El ataque del 2011 contra RSA señalizo solo el inicio de ataques similares que ocurrieron contra Lockheed Martin, Northrop Grumman, y L-3 Communications.  Todas estas empresas tienen muchos contratos en el sector de aviación. Por ejemplo, se descubrió que se robaron los detalles de los sistemas de radar, diseño de motores, sistemas de identificación de amenazas físicas del F-35.  En el 2013, FireEye observó un ataque contra una de las empresas que fabrican motores.  Lograron robar información acerca de sus procesos de producción y cómo fabricar plásticos avanzados.

También, FireEye ha observado ataques serios contra sistemas de reserva y billetes.  Esto es el corazón de una aerolínea – lo que representa sus ingresos.  En este “mercado” es donde las aerolíneas venden sus asientos y por ende contiene mucha información acerca de personas, sus planes de viaje, nombres, números de tarjeta de crédito, etc.   En 2016, detectamos un grupo llamado APT4 por FireEye, basado en China, quienes escribieron emails muy sofisticados de spear-phishing para conseguir acceso a una aerolínea en Asia.  APT4 ha atacado este sector desde al menos el 2007, usando variantes del malware Sykipot.  También robaron propiedad intelectual e información operacional.
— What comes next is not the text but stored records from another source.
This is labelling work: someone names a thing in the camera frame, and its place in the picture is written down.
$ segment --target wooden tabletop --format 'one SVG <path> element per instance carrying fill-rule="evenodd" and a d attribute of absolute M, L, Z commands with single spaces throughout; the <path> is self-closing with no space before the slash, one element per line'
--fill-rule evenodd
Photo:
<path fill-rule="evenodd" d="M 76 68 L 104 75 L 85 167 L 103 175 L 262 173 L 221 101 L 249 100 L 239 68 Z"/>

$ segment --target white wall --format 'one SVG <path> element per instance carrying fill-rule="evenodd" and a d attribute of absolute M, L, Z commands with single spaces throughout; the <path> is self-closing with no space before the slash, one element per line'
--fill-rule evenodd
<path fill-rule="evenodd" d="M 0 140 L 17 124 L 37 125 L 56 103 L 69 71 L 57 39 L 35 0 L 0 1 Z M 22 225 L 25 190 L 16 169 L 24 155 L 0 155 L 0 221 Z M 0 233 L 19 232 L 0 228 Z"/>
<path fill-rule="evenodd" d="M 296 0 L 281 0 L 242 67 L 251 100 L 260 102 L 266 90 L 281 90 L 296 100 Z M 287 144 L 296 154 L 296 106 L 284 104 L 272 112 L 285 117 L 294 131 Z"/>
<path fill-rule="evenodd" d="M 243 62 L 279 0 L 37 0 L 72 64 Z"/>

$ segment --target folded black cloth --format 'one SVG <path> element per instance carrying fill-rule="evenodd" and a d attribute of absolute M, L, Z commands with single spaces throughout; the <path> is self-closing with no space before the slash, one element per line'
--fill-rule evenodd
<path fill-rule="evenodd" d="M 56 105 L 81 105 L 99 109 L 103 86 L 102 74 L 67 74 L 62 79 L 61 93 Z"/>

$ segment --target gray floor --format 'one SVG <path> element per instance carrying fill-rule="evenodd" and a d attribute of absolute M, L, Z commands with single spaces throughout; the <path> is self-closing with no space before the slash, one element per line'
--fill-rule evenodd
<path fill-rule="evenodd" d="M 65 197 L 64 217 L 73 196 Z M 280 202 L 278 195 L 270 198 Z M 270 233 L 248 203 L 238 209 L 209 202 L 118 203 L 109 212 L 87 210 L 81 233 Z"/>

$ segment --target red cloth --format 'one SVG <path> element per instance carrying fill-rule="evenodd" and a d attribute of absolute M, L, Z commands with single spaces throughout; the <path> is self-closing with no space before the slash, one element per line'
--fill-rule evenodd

También existe un riesgo en los aeropuertos.  FireEye ha detectado información que revela que activistas han sido detectados en contra de estos inmuebles, quienes tienen la intención de afectar cosas menos complicadas como cambiar una página web. Sin embargo, podrían hacer algo más impactante como tumbar el sitio de internet.  Estas acciones han sido el resultado de ataques de malware y DDOS.  Lo que sí representa mayor riesgo en estos inmuebles, son los sistemas de operación de seguridad.

Este grupo vigilia la gente, acceso a áreas restringidas, infraestructura física y vigilancia.  Ataques contra estos sistemas podría causar problemas graves para la operación de seguridad en los aeropuertos.

El riesgo principal hoy de seguridad no son los aviones, sino el entorno complementario a los aviones.  Esto incluye a los fabricantes de partes y componentes para los aviones, aerolíneas y aeropuertos.

Quienes atentan contra lo anterior, buscan información para robar que podría beneficiar a un competidor, como sistemas de diseños, presupuesto e información confidencial.

También, buscan alterar programas de lealtad, los maliciosos son muy activos en este sector.  Pero decir que hoy teóricamente se puede tumbar un avión por un hackeo, es demostrar que no estamos prestando atención a las amenazas reales en aviación.